Chapters also actively participate in our Stackoverflow providing great insights and knowledge sharing whilst solving issues, answering questions, and providing technical solutions.
Our Chapters are super active in solving “Business Use Cases”. For instance, our RPA Chapter implemented a digital network assistant – the “DNA” bot with over 100 skills, saving over 40,000 hours and giving an omnichannel experience for our field engineers and call centers supporting Network installations.
What’s great for anyone in our company is we can quickly find out key decisions and gain knowledge on any technology all because our Architecture decisions, Tech Radar, and search engines are all joined up – discoverability is the key.
Recognise excellence and celebrate it
With all of that said, we have more work to do – some of our chapter members are still not fully active. So, we’ve tested various hypotheses about why this could be the case – there is an element of you have been “voluntold” by your manager but our latest surveys (although show some global differences) do highlight that we need to celebrate success more and show more exec level appreciation and recognition.

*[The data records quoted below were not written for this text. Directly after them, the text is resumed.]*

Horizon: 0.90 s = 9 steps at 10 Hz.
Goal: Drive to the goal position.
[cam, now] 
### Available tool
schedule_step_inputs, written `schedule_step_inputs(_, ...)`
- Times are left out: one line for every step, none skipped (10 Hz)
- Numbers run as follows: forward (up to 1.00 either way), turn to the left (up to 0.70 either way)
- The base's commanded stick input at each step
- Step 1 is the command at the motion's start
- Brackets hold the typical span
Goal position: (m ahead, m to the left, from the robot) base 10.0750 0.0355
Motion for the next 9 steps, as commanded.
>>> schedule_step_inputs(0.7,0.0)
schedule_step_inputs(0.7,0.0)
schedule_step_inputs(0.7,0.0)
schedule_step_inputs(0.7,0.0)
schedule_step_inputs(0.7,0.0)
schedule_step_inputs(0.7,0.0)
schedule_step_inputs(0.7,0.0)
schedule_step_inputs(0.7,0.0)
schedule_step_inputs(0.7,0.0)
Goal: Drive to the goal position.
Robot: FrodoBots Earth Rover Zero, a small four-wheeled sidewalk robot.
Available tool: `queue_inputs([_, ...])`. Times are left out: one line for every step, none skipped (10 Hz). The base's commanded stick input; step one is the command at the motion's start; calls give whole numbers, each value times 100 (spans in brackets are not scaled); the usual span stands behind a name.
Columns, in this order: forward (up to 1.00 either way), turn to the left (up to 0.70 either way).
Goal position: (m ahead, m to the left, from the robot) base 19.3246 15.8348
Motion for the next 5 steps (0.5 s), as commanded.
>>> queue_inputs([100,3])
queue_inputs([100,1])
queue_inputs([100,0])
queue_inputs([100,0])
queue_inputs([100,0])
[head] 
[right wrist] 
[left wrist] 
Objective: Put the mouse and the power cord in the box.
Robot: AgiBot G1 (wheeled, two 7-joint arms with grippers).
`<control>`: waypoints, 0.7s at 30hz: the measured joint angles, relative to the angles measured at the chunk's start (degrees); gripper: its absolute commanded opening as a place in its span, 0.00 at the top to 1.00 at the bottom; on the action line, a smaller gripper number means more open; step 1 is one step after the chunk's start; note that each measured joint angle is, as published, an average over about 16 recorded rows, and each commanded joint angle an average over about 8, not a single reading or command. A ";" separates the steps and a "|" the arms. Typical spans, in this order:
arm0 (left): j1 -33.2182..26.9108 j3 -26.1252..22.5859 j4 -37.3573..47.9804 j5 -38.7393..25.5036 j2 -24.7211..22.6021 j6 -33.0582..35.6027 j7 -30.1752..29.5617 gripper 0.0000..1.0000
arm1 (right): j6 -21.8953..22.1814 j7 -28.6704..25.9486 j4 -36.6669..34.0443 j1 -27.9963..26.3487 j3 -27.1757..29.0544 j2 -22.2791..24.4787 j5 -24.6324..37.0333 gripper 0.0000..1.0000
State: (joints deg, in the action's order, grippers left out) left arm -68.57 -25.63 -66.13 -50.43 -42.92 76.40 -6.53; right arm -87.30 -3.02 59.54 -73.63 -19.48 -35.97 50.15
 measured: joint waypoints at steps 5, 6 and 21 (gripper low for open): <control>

It should be super clear by now that it’s massively important that any effort we’ve pursued we use metrics to track outcomes. And more so we further reward and recognize leading behaviours.
The chapters are innovators who will set an example and inspire the early adopters and others to follow. We should praise our engineers who are actively engaged and contribute whether it be in EDRs, Stackoverflow reputation points, or pull requests for innersourcing. We must ask ourselves – is our community going the extra mile?
We must inspire our employees to strive towards their stretch goals. So, we’re working very closely with HR and our communication teams to ensure we acknowledge, celebrate, and reward the transformation of our engineers. Let’s remember: they are the ones delivering the world class solutions that our customers want.